* What this task involves: After finding the line containing "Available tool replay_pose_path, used" below, please output that line and each following one through the line containing "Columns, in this", exactly as written.

* Data block:
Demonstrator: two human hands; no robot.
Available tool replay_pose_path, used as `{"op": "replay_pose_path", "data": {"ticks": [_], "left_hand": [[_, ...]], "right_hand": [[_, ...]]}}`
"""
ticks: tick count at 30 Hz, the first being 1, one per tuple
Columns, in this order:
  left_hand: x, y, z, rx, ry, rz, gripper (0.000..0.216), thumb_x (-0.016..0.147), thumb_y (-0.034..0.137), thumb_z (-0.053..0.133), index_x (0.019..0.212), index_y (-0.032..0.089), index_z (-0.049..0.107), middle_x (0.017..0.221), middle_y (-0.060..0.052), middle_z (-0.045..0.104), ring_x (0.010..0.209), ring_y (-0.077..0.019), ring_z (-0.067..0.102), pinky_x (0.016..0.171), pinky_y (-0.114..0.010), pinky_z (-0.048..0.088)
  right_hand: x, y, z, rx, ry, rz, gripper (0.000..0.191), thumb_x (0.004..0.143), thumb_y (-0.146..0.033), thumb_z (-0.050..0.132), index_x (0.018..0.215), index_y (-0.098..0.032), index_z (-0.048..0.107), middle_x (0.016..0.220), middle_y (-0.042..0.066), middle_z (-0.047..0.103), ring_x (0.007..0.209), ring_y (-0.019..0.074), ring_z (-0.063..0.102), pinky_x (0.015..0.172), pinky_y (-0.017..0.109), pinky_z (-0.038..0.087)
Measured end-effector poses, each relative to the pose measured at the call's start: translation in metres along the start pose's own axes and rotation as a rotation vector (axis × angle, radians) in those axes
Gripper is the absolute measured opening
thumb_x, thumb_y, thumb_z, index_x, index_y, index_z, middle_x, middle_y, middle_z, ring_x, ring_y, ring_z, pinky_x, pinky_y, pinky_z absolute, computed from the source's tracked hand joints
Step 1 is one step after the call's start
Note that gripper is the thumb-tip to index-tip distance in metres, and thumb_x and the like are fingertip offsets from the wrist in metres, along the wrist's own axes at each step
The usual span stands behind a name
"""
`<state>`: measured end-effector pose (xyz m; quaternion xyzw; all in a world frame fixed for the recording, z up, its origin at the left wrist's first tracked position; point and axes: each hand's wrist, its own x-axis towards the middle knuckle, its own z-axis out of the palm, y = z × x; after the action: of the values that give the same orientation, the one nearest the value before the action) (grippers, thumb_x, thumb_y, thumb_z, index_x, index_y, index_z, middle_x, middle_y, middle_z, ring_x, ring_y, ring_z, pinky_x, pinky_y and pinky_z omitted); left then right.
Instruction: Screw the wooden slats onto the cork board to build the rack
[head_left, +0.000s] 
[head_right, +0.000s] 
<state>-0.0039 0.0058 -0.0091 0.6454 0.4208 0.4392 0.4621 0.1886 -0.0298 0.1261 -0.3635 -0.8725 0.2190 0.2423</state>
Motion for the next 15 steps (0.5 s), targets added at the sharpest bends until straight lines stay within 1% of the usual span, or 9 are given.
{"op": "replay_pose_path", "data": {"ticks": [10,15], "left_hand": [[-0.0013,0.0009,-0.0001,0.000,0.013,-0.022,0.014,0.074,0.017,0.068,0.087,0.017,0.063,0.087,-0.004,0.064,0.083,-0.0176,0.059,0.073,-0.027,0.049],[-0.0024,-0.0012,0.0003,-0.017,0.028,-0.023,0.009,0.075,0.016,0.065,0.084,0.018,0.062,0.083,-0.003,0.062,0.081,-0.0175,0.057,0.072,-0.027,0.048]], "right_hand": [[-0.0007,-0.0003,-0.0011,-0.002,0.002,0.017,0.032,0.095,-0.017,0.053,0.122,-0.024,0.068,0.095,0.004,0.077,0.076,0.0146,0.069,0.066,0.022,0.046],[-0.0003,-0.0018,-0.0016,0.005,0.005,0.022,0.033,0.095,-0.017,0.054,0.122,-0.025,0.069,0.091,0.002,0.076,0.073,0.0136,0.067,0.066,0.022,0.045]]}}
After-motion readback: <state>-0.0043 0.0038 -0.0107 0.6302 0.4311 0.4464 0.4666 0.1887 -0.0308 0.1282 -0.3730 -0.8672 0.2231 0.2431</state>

* Answer below:
Available tool replay_pose_path, used as `{"op": "replay_pose_path", "data": {"ticks": [_], "left_hand": [[_, ...]], "right_hand": [[_, ...]]}}`
"""
ticks: tick count at 30 Hz, the first being 1, one per tuple
Columns, in this order:

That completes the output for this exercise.